*** Opening of Material for this task ***
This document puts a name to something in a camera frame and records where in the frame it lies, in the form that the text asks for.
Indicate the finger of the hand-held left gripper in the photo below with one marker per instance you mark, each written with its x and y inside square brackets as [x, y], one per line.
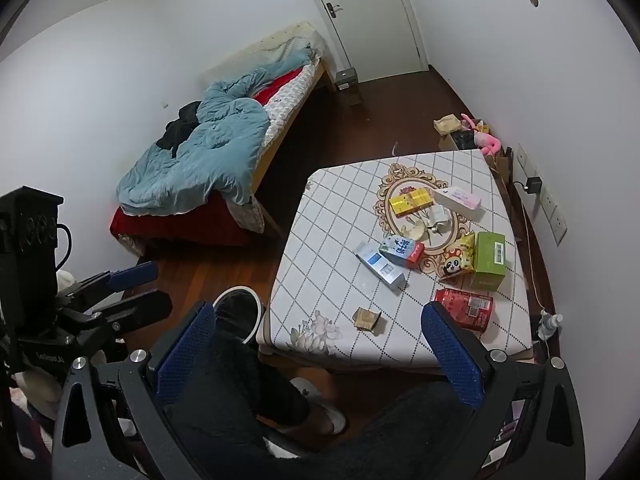
[134, 276]
[142, 309]

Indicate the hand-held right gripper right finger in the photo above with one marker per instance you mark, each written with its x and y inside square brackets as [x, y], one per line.
[452, 355]

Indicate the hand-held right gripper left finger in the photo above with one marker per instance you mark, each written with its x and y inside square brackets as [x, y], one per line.
[184, 352]

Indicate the white rimmed trash bin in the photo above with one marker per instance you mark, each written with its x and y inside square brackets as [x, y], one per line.
[239, 317]

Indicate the white pink box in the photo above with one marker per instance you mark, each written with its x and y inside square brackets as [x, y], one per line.
[457, 202]

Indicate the yellow cigarette box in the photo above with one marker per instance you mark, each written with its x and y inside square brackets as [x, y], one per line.
[411, 202]

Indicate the red snack packet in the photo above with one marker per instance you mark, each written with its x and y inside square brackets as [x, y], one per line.
[465, 307]

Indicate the person's black pants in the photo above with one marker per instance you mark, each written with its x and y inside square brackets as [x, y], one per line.
[235, 410]

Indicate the brown crumpled cardboard piece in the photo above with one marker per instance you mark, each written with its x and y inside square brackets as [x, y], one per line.
[367, 319]

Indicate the yellow panda snack packet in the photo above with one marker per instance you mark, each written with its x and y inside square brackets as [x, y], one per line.
[457, 257]

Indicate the clear spray bottle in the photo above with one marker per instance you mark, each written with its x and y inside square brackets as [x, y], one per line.
[549, 324]

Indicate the green cardboard box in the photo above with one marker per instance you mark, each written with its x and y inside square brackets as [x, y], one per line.
[489, 260]

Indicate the blue white long box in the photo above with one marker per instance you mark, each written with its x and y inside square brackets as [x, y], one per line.
[381, 265]

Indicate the blue green milk carton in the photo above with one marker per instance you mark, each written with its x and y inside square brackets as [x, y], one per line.
[400, 251]

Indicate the white slipper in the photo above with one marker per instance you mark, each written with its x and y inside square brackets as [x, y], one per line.
[330, 417]
[306, 389]

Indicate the beige crumpled paper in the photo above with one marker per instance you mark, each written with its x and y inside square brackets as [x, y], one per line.
[415, 230]

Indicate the pale cloth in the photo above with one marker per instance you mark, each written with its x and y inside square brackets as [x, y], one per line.
[36, 391]

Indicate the small white box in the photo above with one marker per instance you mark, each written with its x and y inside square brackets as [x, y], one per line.
[439, 217]

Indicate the light blue duvet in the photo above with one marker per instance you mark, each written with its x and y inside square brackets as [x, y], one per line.
[215, 150]

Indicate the black garment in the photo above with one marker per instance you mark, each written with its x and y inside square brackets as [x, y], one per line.
[180, 122]

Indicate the black charger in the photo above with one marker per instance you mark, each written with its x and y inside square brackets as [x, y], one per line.
[534, 184]

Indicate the brown paper bag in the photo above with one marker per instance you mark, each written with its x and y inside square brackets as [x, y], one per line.
[501, 165]

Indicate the wooden bed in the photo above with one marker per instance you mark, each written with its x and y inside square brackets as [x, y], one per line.
[280, 135]

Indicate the black bag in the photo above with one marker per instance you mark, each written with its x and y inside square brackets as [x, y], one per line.
[460, 140]

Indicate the pink plush toy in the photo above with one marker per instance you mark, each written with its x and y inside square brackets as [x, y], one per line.
[485, 137]

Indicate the beige crumpled paper bag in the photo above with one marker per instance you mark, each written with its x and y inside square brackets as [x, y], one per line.
[450, 124]

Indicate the white patterned bed sheet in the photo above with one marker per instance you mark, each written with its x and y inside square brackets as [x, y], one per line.
[287, 100]

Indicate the small grey box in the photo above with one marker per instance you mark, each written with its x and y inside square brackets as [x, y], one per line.
[346, 77]

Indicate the white door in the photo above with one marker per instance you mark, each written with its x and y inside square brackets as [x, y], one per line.
[365, 15]

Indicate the white wall socket row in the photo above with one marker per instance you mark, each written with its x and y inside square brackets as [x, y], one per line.
[557, 222]
*** Close of Material for this task ***
What the task asks »
What this calls for is the material above set down exactly, pictures excluded.

Expected answer »
This document puts a name to something in a camera frame and records where in the frame it lies, in the form that the text asks for.
Indicate the finger of the hand-held left gripper in the photo below with one marker per instance you mark, each written with its x and y inside square brackets as [x, y], one per line.
[134, 276]
[142, 309]

Indicate the hand-held right gripper right finger in the photo above with one marker per instance you mark, each written with its x and y inside square brackets as [x, y], one per line.
[452, 355]

Indicate the hand-held right gripper left finger in the photo above with one marker per instance you mark, each written with its x and y inside square brackets as [x, y], one per line.
[184, 352]

Indicate the white rimmed trash bin in the photo above with one marker per instance you mark, each written with its x and y inside square brackets as [x, y], one per line.
[239, 317]

Indicate the white pink box in the photo above with one marker per instance you mark, each written with its x and y inside square brackets as [x, y], one per line.
[457, 202]

Indicate the yellow cigarette box in the photo above with one marker per instance you mark, each written with its x and y inside square brackets as [x, y], one per line.
[411, 202]

Indicate the red snack packet in the photo above with one marker per instance you mark, each written with its x and y inside square brackets as [x, y], one per line.
[465, 307]

Indicate the person's black pants in the photo above with one marker per instance you mark, each written with its x and y inside square brackets as [x, y], one per line.
[235, 410]

Indicate the brown crumpled cardboard piece in the photo above with one marker per instance you mark, each written with its x and y inside square brackets as [x, y], one per line.
[367, 319]

Indicate the yellow panda snack packet in the photo above with one marker per instance you mark, each written with its x and y inside square brackets as [x, y], one per line.
[457, 257]

Indicate the clear spray bottle in the photo above with one marker per instance you mark, each written with its x and y inside square brackets as [x, y], one per line.
[549, 324]

Indicate the green cardboard box in the photo above with one marker per instance you mark, each written with its x and y inside square brackets as [x, y], one per line.
[489, 260]

Indicate the blue white long box in the photo above with one marker per instance you mark, each written with its x and y inside square brackets as [x, y], one per line.
[381, 265]

Indicate the blue green milk carton in the photo above with one marker per instance you mark, each written with its x and y inside square brackets as [x, y], one per line.
[400, 251]

Indicate the white slipper in the photo above with one marker per instance you mark, each written with its x and y inside square brackets as [x, y], one per line.
[330, 417]
[306, 389]

Indicate the beige crumpled paper in the photo above with one marker per instance you mark, each written with its x and y inside square brackets as [x, y], one per line.
[415, 230]

Indicate the pale cloth in the photo above with one marker per instance you mark, each written with its x and y inside square brackets as [x, y], one per line.
[36, 391]

Indicate the small white box in the photo above with one marker per instance you mark, each written with its x and y inside square brackets as [x, y], one per line.
[439, 217]

Indicate the light blue duvet in the photo above with one marker per instance you mark, each written with its x and y inside square brackets as [x, y], one per line.
[215, 150]

Indicate the black garment in the photo above with one marker per instance you mark, each written with its x and y inside square brackets as [x, y], one per line.
[180, 122]

Indicate the black charger in the photo above with one marker per instance you mark, each written with its x and y inside square brackets as [x, y], one per line.
[534, 184]

Indicate the brown paper bag in the photo above with one marker per instance you mark, each written with its x and y inside square brackets as [x, y], one per line.
[501, 165]

Indicate the wooden bed in the photo above with one marker per instance you mark, each written with its x and y inside square brackets as [x, y], one per line.
[280, 135]

Indicate the black bag in the photo above with one marker per instance you mark, each written with its x and y inside square brackets as [x, y], one per line.
[460, 140]

Indicate the pink plush toy in the photo above with one marker per instance you mark, each written with its x and y inside square brackets as [x, y], one per line.
[485, 137]

Indicate the beige crumpled paper bag in the photo above with one marker per instance you mark, each written with its x and y inside square brackets as [x, y], one per line.
[450, 124]

Indicate the white patterned bed sheet in the photo above with one marker per instance you mark, each written with its x and y inside square brackets as [x, y], one per line.
[287, 100]

Indicate the small grey box in the photo above with one marker per instance you mark, each written with its x and y inside square brackets as [x, y], one per line.
[346, 77]

Indicate the white door in the photo above with one marker per instance you mark, each written with its x and y inside square brackets as [x, y], one per line.
[365, 15]

Indicate the white wall socket row in the photo above with one marker per instance you mark, each written with its x and y inside square brackets as [x, y], one per line.
[557, 222]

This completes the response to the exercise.